▶ **Task details**: Your response should consist of one number, the count of lines below that contain "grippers".

(Source information)

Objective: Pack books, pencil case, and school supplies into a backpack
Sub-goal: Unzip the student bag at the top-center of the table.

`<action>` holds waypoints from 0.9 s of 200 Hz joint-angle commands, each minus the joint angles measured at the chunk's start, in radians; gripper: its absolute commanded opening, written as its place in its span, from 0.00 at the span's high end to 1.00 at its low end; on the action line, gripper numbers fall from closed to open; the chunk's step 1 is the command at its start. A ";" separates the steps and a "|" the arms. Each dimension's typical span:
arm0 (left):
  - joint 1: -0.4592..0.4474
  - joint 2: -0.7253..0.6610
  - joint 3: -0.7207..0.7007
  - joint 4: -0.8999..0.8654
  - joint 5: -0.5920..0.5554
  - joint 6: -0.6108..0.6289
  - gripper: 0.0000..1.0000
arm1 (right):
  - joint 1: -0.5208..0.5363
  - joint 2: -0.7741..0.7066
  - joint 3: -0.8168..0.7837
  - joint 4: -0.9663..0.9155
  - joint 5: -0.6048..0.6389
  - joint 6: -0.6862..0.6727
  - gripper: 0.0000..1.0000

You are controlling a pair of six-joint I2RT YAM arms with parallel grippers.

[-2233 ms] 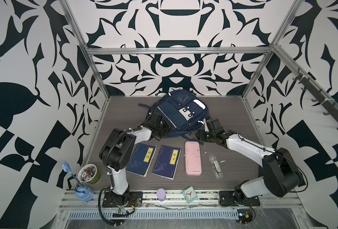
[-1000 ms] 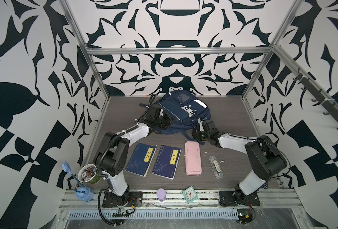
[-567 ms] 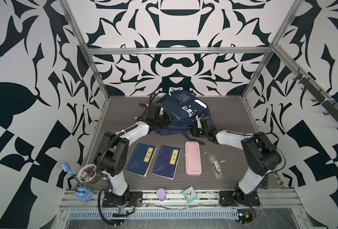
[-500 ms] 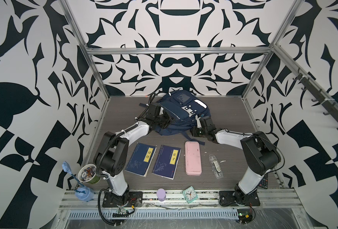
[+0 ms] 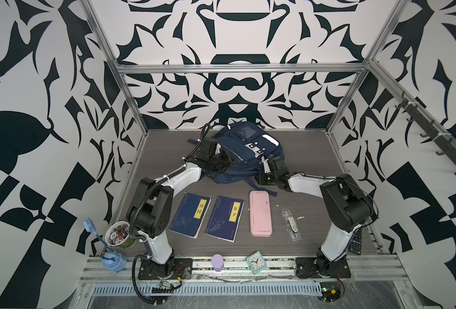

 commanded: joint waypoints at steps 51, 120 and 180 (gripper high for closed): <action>0.005 -0.059 0.057 0.036 0.053 0.025 1.00 | -0.008 0.017 0.063 0.006 0.024 -0.067 0.54; 0.008 -0.063 0.057 0.032 0.057 0.026 1.00 | -0.009 0.058 0.078 0.037 0.020 -0.111 0.57; 0.018 -0.058 0.048 0.037 0.066 0.023 1.00 | -0.008 0.034 0.046 0.070 0.037 -0.139 0.75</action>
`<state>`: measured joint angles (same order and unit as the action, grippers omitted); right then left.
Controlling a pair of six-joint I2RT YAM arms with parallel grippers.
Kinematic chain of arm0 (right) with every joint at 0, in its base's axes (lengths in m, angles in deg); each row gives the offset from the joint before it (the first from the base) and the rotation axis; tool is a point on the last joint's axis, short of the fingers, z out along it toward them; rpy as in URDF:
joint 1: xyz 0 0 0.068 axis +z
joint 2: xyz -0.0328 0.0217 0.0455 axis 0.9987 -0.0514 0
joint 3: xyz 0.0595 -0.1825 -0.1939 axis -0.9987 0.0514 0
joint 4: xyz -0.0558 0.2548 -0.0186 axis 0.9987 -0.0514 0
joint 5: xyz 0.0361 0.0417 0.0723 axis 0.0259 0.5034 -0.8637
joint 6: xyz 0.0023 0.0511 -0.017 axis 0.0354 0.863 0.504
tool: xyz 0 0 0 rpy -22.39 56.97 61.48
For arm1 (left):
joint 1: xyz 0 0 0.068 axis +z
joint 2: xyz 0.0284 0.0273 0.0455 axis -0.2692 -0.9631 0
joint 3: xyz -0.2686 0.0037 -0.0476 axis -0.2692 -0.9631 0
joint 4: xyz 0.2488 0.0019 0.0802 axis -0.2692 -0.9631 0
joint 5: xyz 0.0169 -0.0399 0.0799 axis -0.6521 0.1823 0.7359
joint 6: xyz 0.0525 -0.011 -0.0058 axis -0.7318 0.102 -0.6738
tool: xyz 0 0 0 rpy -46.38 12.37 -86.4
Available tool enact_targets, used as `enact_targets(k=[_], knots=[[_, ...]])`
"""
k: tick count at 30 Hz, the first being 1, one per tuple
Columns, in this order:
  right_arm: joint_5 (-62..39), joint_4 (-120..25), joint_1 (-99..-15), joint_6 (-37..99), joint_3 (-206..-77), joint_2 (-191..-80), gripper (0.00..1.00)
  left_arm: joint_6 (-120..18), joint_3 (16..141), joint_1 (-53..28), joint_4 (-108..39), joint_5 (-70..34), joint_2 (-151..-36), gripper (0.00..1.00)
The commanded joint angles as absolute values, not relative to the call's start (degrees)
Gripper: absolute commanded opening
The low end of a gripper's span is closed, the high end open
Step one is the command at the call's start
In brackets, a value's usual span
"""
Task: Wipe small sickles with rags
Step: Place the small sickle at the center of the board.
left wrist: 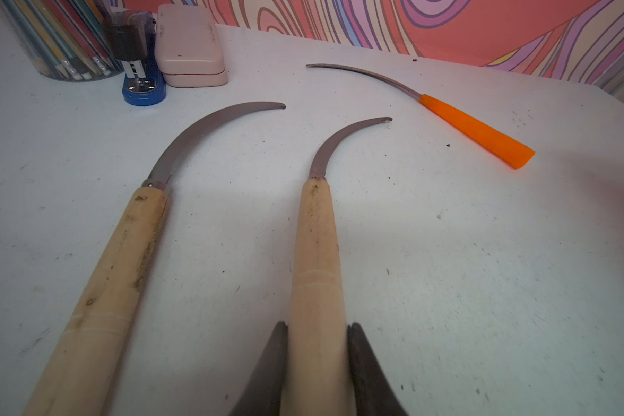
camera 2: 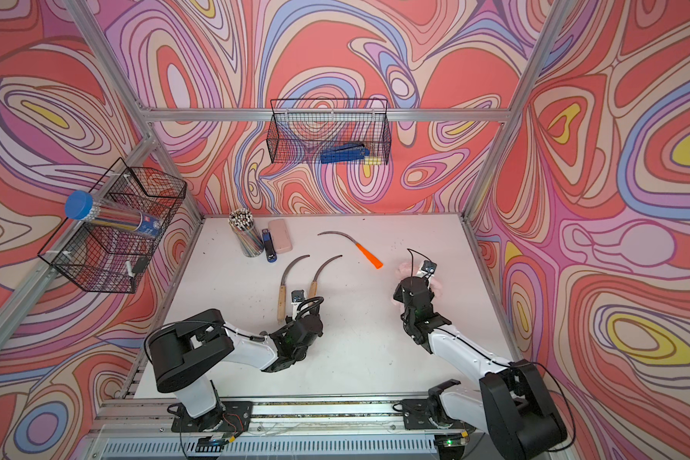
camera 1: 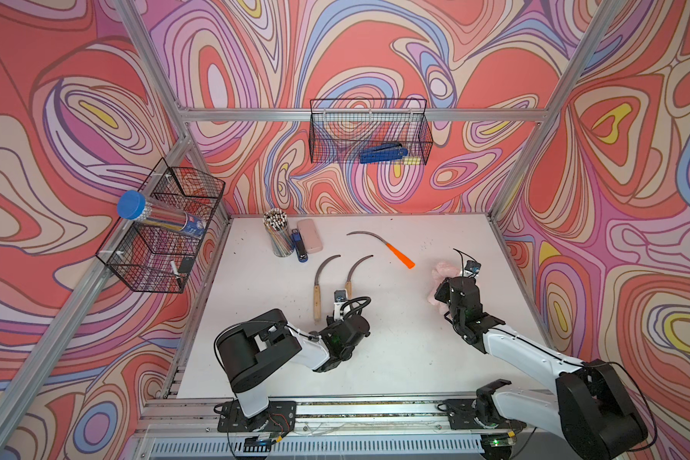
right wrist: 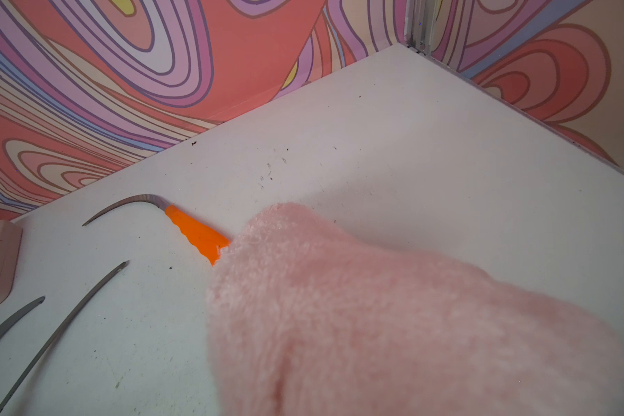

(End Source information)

▶ **Problem solution**: 3